- _Work instructions_: Lines from the line with "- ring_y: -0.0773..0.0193" to the line with "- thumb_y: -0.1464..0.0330" in the entries below, and only those, must be output exactly, with both ends included.

(Stored data)
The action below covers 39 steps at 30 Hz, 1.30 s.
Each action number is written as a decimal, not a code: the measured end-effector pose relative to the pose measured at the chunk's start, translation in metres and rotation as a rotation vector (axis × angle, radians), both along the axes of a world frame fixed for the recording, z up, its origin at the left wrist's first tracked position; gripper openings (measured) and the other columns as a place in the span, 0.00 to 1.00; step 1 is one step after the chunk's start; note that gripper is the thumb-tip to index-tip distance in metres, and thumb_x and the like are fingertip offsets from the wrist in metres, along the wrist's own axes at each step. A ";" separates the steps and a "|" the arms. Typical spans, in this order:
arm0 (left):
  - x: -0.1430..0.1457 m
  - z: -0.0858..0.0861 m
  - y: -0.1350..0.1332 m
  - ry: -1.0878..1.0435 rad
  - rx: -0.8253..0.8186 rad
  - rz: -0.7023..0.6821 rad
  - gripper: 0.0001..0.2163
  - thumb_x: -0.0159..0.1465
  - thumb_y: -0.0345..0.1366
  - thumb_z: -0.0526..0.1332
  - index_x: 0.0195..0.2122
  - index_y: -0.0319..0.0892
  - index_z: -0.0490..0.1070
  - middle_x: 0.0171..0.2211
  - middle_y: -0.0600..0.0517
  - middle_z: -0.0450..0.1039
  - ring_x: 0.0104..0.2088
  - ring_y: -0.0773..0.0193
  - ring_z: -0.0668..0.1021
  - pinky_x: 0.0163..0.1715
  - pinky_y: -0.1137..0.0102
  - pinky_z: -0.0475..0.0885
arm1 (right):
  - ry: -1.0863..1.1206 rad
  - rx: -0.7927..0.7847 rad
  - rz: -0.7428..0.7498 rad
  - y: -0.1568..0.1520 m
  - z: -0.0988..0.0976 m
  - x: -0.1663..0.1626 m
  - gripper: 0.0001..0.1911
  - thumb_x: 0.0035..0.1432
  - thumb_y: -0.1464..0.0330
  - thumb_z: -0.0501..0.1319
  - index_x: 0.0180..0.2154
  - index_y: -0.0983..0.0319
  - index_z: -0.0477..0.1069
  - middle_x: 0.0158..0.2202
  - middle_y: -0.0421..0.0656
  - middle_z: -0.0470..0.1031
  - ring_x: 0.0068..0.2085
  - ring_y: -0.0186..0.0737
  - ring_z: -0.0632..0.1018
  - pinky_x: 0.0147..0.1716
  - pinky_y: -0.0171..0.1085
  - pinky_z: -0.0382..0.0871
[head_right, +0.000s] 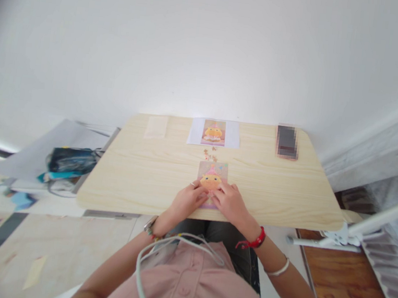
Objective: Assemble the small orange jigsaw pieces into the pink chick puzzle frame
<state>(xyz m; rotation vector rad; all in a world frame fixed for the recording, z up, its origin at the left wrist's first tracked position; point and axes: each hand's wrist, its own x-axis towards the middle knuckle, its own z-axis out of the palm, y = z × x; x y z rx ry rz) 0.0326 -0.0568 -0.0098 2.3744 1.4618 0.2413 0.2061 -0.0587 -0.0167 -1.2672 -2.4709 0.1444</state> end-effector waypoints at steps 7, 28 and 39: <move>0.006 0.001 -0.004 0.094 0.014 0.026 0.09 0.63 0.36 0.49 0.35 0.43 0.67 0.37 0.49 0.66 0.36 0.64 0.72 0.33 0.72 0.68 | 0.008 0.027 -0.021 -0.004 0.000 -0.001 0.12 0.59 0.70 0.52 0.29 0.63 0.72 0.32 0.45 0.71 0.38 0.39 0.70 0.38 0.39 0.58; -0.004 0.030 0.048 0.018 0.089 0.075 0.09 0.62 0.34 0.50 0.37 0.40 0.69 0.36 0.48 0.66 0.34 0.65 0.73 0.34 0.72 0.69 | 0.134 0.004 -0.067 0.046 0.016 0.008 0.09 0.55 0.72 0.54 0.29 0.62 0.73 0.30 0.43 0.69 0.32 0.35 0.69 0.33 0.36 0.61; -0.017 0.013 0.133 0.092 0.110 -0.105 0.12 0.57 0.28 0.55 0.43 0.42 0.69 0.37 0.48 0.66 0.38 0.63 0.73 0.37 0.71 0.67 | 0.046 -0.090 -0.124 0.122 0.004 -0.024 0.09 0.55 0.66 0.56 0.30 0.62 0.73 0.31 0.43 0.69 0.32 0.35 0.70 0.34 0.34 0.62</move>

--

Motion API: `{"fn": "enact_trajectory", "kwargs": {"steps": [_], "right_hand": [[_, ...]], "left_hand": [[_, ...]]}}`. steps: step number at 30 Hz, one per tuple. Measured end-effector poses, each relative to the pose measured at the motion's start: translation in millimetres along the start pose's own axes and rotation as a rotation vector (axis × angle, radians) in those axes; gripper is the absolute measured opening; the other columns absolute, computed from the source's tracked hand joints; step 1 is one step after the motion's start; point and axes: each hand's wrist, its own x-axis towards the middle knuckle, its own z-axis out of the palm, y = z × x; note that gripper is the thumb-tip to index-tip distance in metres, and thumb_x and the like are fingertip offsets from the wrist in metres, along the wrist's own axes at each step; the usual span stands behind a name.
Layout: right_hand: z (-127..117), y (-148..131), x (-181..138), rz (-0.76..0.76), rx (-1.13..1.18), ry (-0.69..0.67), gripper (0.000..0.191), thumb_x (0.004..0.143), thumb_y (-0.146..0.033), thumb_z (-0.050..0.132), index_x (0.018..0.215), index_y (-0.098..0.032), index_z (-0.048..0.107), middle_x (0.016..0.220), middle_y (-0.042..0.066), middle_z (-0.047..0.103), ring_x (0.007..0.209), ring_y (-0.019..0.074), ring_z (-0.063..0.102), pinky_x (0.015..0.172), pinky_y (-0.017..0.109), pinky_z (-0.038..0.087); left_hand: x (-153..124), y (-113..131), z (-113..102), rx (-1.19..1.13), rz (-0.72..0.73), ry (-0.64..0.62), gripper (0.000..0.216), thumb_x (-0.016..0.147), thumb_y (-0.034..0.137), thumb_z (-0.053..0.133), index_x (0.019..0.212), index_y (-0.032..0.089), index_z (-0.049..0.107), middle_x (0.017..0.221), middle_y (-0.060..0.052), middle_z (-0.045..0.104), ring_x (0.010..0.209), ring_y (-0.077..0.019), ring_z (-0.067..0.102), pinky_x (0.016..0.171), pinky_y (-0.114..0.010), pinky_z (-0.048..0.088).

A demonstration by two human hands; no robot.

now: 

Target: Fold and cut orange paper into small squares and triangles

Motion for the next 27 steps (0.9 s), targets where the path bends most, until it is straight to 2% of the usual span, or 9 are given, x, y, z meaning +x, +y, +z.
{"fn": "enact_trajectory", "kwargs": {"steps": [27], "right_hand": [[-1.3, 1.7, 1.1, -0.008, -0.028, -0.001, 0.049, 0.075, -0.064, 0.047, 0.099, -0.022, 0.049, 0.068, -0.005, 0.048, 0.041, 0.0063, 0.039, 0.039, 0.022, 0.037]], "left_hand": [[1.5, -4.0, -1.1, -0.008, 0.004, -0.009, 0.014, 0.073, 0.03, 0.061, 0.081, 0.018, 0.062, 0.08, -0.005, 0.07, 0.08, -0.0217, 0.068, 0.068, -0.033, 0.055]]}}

- _Solution for this exercise_:
  - ring_y: -0.0773..0.0193
  - ring_z: -0.0668..0.1021
  - pinky_x: 0.0163..0.1715
  - pinky_y: -0.1137..0.0102
  - pinky_z: -0.0475..0.0885
arm1 (right):
  - ry: -1.0863..1.1206 rad
  - rx: -0.7927..0.7847 rad
  - rz: -0.7428..0.7498 rad
  - y: -0.1568..0.1520 m
  - z: -0.0988..0.0976 m
  - x: -0.1663..0.1626 m
  - gripper: 0.0001..0.1911
  - thumb_x: 0.0035..0.1432
  - thumb_y: -0.1464..0.0330

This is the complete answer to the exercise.